# [Task prompt]
Each line of the material holding the word "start" must be identified and copied.
+===+
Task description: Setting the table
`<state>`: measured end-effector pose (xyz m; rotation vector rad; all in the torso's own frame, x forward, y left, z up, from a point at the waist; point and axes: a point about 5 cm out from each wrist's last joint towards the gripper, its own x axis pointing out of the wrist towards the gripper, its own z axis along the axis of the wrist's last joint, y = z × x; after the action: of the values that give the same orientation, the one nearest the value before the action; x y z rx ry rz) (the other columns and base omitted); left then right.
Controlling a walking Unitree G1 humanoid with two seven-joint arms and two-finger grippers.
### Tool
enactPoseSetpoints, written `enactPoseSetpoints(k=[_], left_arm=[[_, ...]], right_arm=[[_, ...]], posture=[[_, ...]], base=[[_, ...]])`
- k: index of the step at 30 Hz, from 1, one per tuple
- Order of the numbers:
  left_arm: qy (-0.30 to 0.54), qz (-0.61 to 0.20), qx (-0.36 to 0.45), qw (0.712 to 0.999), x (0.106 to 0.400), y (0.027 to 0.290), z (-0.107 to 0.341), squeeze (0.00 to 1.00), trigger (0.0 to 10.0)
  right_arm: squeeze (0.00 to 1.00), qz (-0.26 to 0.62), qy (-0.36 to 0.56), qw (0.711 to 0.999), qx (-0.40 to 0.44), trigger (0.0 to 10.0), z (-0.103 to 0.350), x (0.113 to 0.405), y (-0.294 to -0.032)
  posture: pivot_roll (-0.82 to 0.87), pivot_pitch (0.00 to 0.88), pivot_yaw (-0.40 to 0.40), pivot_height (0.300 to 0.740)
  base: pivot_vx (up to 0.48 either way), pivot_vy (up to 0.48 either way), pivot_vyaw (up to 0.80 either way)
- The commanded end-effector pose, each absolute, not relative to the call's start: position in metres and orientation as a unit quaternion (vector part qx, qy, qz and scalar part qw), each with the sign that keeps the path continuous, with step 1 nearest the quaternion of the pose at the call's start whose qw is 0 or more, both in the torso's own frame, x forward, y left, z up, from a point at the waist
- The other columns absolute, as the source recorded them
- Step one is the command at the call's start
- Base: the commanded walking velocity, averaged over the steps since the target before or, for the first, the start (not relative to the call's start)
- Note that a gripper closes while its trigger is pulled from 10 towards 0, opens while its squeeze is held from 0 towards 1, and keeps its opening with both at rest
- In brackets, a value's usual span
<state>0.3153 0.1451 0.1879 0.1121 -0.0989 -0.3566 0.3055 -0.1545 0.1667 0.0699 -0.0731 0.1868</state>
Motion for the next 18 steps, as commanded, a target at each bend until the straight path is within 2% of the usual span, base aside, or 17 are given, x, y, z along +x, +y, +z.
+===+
# [Worked solution]
- The commanded end-effector pose, each absolute, not relative to the call's start: position in metres and orientation as a unit quaternion (vector part qx, qy, qz and scalar part qw), each with the sign that keeps the path continuous, with step 1 nearest the quaternion of the pose at the call's start whose qw is 0 or more, both in the torso's own frame, x forward, y left, z up, from a point at the waist
- Step one is the command at the call's start
- Base: the commanded walking velocity, averaged over the steps since the target before or, for the first, the start (not relative to the call's start)

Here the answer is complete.